Top of DATA
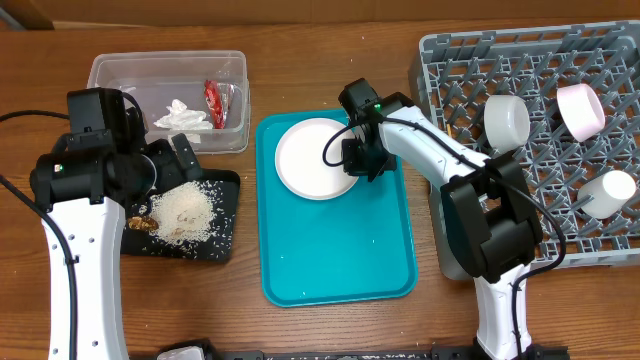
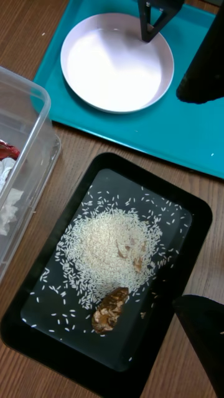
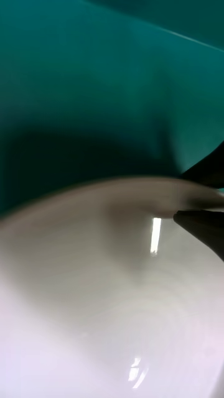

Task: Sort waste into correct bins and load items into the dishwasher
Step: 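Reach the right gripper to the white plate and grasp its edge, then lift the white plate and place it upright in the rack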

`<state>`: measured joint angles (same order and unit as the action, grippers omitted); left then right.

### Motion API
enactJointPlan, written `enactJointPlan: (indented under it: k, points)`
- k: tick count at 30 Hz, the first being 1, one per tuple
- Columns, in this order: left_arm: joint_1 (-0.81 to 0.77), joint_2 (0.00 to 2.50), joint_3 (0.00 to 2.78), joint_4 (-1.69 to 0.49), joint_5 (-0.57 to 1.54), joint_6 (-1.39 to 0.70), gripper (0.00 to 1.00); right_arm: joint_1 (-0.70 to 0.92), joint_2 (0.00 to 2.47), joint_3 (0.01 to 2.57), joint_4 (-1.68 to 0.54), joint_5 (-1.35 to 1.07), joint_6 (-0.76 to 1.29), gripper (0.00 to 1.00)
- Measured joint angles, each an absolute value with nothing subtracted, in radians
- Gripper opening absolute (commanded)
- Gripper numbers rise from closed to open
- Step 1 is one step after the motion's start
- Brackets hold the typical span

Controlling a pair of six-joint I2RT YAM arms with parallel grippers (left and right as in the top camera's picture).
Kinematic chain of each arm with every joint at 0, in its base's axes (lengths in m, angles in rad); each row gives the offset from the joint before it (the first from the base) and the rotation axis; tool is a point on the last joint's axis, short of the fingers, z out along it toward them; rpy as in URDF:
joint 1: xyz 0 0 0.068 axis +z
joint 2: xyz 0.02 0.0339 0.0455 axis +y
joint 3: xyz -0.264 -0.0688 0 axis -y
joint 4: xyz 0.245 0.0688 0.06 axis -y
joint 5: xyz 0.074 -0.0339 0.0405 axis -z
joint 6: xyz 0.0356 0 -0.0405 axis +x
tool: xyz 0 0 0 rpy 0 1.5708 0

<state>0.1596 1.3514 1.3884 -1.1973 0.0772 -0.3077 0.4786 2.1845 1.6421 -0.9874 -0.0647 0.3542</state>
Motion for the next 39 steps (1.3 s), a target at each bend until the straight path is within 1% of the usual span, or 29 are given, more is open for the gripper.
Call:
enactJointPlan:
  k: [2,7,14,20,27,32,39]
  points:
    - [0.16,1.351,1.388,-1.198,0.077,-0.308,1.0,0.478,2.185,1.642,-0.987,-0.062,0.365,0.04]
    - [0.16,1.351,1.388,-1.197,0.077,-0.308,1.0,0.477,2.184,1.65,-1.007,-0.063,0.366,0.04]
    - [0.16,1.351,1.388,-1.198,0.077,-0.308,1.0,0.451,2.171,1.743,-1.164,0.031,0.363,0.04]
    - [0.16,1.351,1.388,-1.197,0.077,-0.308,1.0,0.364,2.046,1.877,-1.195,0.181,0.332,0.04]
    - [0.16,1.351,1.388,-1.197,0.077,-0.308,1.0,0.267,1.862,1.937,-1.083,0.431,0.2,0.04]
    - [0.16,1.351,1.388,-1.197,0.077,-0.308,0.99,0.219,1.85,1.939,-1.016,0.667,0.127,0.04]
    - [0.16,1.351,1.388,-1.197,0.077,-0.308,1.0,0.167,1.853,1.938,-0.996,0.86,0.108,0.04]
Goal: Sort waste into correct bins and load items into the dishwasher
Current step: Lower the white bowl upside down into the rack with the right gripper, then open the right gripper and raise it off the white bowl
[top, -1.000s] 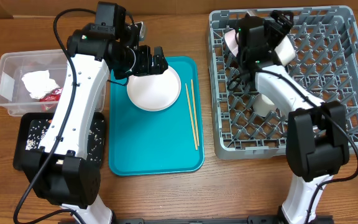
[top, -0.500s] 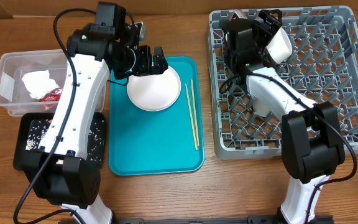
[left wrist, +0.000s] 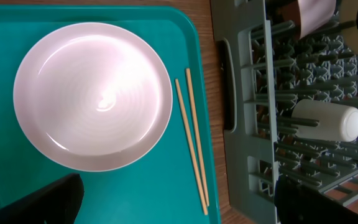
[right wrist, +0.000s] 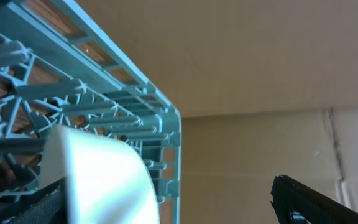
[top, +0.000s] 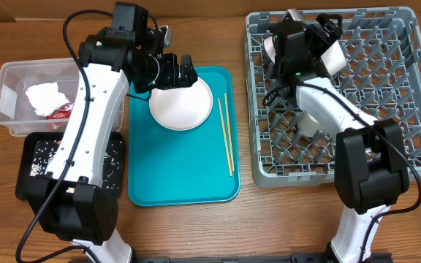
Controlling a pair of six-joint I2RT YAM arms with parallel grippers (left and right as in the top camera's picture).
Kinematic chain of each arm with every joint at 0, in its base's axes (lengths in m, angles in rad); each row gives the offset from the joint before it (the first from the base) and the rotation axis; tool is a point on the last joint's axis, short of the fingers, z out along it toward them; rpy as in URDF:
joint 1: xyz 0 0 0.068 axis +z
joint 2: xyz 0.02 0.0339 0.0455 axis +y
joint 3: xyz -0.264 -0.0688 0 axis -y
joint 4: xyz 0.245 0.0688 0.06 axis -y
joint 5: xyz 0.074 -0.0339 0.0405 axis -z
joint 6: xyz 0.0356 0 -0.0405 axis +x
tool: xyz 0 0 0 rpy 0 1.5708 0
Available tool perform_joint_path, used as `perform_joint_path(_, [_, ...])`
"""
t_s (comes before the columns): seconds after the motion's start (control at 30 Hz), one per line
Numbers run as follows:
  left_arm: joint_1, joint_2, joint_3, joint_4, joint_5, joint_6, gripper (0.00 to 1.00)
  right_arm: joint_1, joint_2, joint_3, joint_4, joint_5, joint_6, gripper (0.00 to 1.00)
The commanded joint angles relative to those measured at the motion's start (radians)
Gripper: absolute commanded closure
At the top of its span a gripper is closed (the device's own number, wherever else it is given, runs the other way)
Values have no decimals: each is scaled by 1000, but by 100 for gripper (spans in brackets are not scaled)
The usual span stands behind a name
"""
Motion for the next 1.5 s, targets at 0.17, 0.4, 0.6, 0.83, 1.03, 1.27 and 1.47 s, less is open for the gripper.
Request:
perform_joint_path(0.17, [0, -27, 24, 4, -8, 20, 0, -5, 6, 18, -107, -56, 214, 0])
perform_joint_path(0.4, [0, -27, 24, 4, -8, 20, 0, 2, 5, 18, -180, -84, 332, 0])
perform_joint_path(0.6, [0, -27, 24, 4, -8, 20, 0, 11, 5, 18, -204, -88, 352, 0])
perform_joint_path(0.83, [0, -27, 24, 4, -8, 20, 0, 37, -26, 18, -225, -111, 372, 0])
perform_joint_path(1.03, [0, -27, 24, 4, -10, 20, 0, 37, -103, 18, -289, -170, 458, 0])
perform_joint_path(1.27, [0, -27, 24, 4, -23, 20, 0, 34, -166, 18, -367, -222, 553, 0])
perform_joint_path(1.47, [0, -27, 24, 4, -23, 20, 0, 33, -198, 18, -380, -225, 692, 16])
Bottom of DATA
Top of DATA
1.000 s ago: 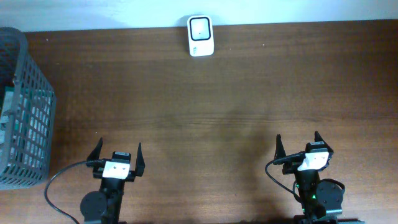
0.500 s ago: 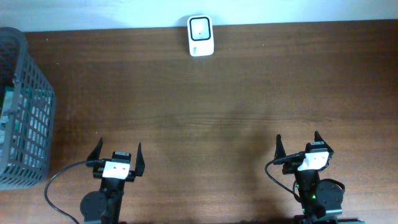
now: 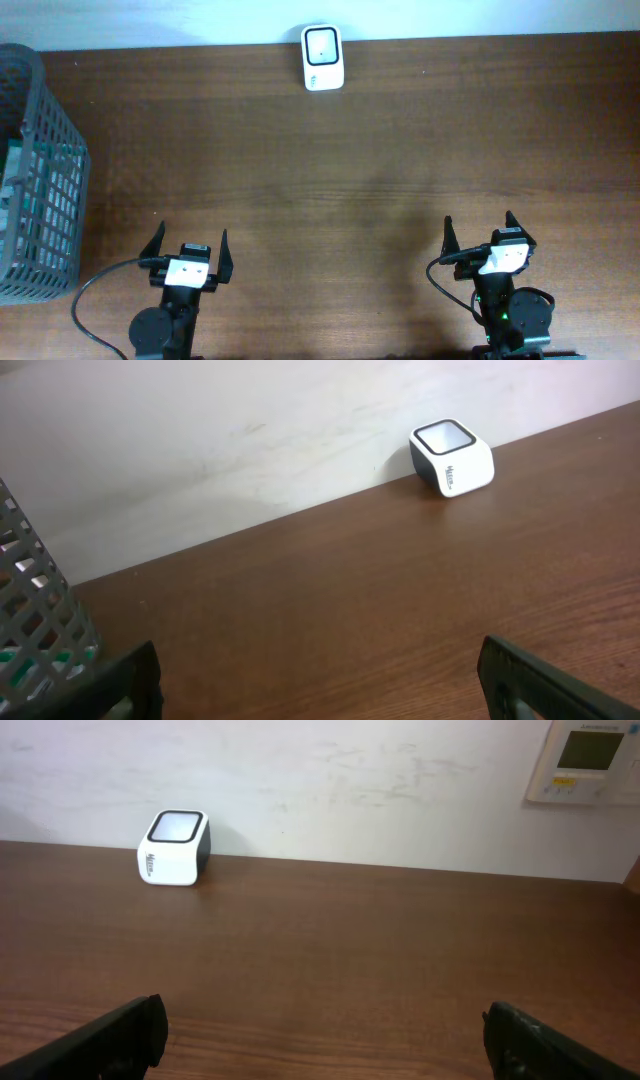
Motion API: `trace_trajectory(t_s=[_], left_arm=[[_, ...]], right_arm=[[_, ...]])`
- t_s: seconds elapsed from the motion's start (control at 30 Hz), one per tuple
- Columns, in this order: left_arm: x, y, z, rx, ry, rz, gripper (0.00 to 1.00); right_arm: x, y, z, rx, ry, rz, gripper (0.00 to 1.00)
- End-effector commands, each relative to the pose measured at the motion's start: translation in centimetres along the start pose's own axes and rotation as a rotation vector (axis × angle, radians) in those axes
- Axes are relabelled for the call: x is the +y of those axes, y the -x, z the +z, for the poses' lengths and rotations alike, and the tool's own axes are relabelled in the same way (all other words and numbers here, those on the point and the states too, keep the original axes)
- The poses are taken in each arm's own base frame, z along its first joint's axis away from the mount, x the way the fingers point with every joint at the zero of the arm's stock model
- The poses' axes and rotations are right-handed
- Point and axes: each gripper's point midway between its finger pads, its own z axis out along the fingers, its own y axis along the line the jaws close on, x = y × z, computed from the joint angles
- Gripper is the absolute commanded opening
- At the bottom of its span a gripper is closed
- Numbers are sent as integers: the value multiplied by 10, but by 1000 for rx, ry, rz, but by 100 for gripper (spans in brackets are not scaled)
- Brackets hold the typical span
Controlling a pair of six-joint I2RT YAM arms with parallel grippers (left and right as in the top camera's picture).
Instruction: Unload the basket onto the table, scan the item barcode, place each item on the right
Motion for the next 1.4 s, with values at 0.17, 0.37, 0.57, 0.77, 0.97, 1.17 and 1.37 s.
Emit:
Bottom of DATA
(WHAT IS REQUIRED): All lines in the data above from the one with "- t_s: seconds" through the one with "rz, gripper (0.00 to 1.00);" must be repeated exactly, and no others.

(RESPONSE FOR THIS EXERCISE):
- t_s: seconds elapsed from the motion's start (control at 30 Hz), one per tuple
- Columns, in this order: left_arm: x, y, z, rx, ry, rz, gripper (0.00 to 1.00); right_arm: x, y, z, rx, ry, rz, gripper (0.00 to 1.00)

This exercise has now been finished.